__What is required__. In the listing below, locate the line that contains "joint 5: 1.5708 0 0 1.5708" and the line that contains "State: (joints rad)". Restate word for word those two lines and every line between them, and nothing else.

__Information provided__.
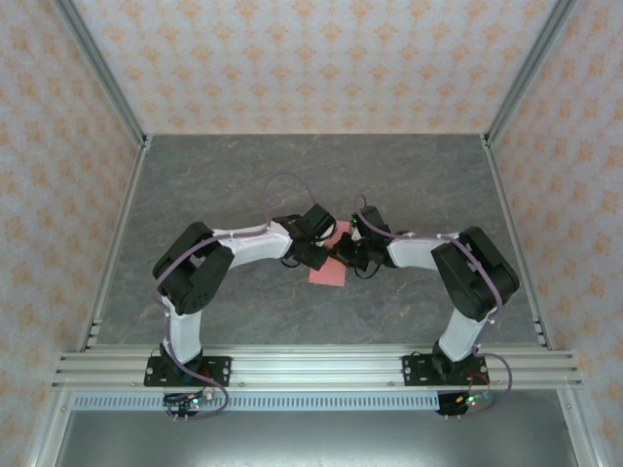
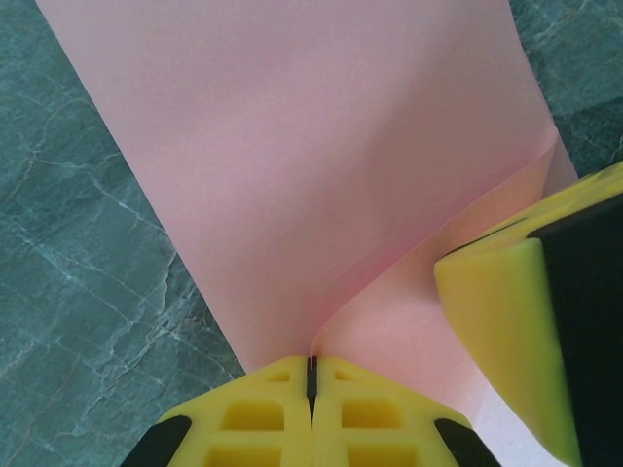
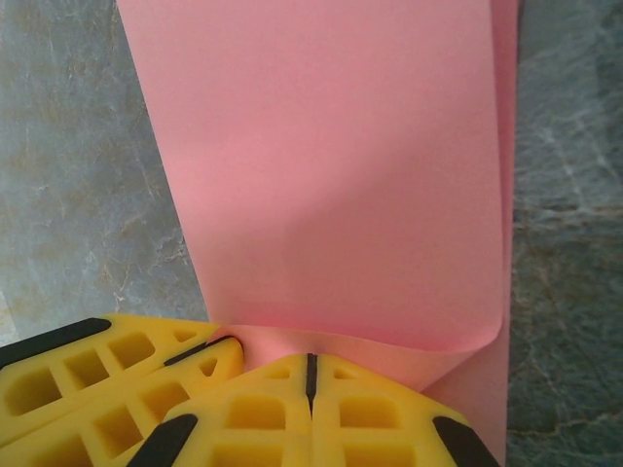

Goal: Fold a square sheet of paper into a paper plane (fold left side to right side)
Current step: Fold the triangle a second time at the center of the table.

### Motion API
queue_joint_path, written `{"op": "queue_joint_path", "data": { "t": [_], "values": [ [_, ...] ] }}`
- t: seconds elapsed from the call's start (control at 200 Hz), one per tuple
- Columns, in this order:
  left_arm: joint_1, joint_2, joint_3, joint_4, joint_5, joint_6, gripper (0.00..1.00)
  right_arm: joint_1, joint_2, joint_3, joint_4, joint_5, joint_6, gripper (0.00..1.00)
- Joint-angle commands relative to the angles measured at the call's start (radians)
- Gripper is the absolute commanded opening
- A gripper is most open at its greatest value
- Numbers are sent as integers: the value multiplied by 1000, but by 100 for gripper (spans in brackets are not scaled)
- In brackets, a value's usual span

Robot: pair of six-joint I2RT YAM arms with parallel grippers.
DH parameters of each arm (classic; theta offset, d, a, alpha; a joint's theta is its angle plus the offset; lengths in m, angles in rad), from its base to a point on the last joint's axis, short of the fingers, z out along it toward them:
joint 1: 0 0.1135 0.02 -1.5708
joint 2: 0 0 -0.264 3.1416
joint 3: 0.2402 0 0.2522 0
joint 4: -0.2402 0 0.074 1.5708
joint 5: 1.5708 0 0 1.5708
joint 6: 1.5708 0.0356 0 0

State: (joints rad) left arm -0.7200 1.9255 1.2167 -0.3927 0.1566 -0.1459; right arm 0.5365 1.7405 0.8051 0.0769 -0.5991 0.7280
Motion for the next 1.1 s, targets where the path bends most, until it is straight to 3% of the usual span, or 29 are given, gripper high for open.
{"op": "queue_joint_path", "data": {
  "t": [0.0, 0.2, 0.35, 0.721, 0.811, 1.016, 1.096],
  "values": [
    [-15, 31, -4, -19, 3, 24, 6, 7, 14, 23, -42, 39, -28, 0],
    [-14, 15, -2, -23, 1, 19, 7, 6, 28, 23, -63, 51, -33, 0],
    [-13, -10, 4, -30, -6, 13, 13, 5, 32, 20, -84, 67, -35, 0],
    [7, -202, -23, -61, -42, -33, 25, 6, 30, 22, -108, 78, -44, 0],
    [12, -252, -55, -47, 1, -48, 25, 5, 29, 22, -108, 77, -45, 0],
    [11, -274, -140, 67, 258, -131, 25, 7, 29, 25, -108, 73, -45, 0],
    [11, -265, -172, 107, 283, -157, 24, 8, 29, 26, -107, 69, -45, 0]
  ]
}}
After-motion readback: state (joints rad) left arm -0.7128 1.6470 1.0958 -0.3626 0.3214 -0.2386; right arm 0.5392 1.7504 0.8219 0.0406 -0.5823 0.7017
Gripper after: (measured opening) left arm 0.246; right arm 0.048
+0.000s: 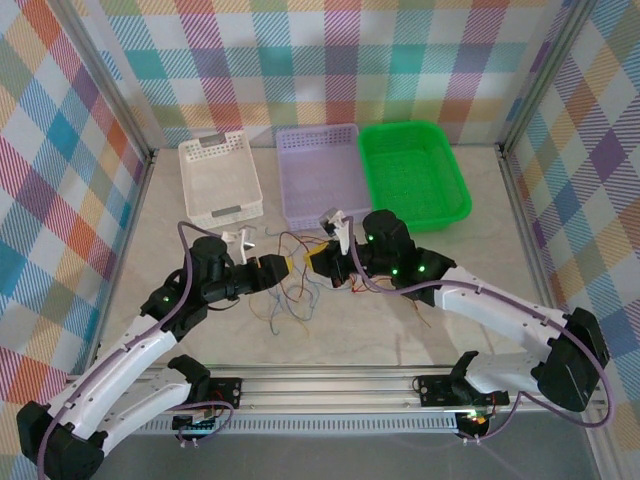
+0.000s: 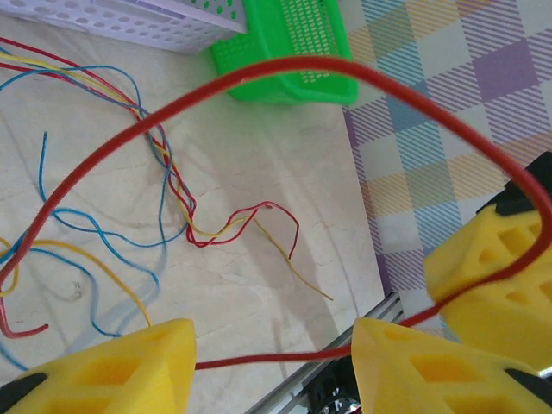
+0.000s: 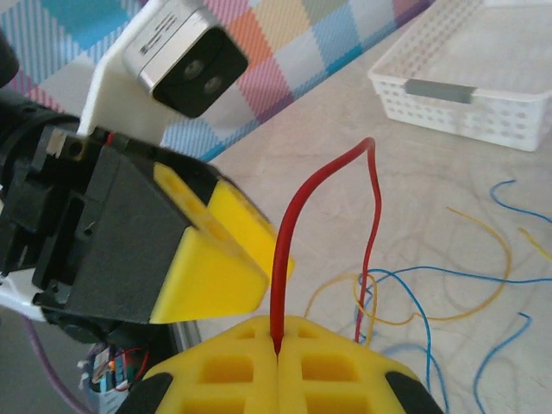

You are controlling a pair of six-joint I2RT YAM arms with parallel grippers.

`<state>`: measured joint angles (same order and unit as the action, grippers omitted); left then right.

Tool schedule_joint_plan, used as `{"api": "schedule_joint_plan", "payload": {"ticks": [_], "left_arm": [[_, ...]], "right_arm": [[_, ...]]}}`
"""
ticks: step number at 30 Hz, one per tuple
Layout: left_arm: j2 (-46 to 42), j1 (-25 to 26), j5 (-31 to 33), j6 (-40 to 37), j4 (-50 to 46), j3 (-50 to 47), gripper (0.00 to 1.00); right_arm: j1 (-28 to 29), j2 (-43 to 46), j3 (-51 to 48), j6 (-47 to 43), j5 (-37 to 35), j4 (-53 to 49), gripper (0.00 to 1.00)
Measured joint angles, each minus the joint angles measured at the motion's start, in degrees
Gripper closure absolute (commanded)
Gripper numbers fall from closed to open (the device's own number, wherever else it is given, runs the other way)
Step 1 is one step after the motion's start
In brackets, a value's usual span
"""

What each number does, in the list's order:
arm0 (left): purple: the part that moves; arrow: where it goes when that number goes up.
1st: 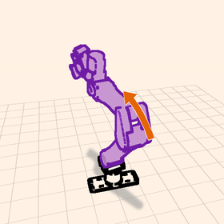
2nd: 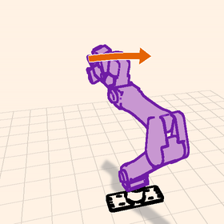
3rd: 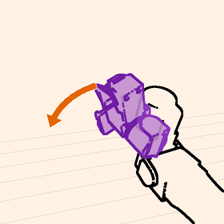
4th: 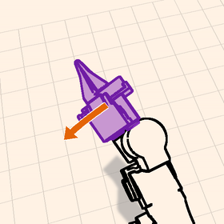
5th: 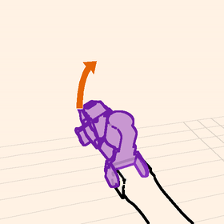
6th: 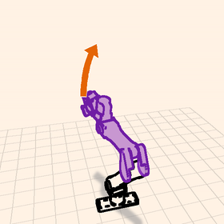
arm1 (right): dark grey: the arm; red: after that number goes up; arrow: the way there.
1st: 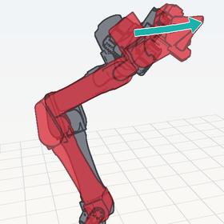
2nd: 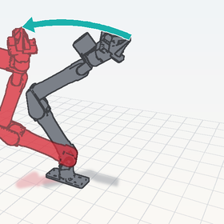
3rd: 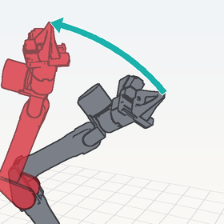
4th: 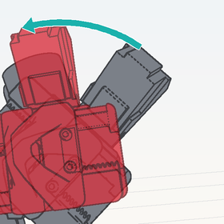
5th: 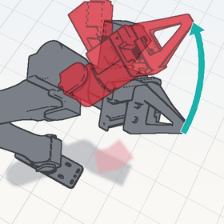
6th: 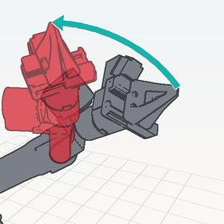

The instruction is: Untangle the cables

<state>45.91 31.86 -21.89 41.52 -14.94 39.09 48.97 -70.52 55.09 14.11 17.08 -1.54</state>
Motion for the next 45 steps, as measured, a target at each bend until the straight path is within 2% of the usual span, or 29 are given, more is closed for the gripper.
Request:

__Result of the exercise__.
joint 5: 1.5708 0 0 1.5708
joint 6: 1.5708 0.0356 0 0

State: (joints rad) left arm -0.7200 1.9255 1.2167 -0.3927 0.1566 -0.1459; right arm 0.5365 1.7405 0.8051 0.0769 -0.5991 0.7280

This exercise is now finished.